• [ACTIVITY]: Wherever the string "asks" shows up in the data below, copy the whole line.

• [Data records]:
--------------------------------------------------
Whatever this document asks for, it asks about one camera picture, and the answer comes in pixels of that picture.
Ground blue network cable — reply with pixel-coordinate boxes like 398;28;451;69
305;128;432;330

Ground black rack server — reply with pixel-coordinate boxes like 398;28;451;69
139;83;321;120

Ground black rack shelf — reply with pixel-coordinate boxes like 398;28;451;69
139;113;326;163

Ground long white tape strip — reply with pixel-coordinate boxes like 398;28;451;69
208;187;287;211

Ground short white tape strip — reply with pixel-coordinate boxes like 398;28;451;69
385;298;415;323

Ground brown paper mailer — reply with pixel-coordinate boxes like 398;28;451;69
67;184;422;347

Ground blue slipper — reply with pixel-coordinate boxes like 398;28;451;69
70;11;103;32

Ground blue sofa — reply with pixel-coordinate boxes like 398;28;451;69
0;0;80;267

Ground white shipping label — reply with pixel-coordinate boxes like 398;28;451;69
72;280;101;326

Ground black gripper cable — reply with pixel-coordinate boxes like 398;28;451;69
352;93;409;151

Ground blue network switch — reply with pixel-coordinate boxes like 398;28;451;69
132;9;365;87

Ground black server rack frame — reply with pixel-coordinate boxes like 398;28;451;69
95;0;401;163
--------------------------------------------------
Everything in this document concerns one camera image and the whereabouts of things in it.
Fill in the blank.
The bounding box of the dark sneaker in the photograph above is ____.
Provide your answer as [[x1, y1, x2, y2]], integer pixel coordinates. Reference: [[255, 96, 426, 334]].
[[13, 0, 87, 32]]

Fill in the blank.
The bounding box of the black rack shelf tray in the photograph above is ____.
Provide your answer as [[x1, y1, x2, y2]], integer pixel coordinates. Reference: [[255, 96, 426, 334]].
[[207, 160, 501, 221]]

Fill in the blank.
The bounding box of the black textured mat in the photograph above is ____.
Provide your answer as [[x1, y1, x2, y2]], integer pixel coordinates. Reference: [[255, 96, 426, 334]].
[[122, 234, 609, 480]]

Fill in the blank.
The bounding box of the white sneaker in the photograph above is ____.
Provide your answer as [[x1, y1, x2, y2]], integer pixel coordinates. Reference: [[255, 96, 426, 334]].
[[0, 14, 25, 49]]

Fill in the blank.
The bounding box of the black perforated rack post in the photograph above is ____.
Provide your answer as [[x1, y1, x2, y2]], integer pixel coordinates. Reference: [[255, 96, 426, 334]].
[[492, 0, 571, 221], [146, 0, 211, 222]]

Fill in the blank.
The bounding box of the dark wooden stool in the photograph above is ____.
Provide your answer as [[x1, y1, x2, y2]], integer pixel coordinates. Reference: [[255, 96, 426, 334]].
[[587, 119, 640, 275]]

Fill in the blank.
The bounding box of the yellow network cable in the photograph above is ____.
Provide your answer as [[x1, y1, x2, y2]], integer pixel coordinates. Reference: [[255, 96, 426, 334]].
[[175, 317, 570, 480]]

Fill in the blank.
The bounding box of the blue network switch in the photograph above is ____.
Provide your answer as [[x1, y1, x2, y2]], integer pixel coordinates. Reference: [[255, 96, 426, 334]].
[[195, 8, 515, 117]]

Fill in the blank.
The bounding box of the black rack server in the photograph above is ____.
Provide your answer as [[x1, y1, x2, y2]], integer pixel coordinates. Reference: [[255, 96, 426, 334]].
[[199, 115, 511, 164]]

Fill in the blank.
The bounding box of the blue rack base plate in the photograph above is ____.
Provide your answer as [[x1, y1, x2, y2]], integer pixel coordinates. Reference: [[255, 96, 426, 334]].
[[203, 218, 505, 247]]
--------------------------------------------------
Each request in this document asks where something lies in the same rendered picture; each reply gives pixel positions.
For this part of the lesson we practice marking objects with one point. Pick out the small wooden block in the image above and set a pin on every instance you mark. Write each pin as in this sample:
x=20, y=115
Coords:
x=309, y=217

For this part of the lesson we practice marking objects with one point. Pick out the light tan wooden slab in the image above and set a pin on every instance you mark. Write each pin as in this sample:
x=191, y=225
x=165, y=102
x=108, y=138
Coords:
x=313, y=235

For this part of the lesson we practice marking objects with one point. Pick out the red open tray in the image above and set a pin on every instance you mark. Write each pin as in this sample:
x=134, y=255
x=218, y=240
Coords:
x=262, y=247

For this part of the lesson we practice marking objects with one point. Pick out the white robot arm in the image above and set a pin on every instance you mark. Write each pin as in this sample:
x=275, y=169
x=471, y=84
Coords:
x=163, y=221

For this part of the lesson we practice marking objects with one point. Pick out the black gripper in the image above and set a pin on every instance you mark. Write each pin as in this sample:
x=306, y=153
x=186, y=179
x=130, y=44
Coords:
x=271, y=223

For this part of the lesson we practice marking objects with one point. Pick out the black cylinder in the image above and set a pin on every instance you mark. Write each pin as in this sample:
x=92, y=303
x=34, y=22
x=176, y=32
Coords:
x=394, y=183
--------------------------------------------------
• [ANSWER BOX]:
Whatever this document asks for, it asks about one camera picture, and the answer comes in pixels of that picture.
Each request in this document asks where something lies in the same rendered picture; each reply gives pixel positions.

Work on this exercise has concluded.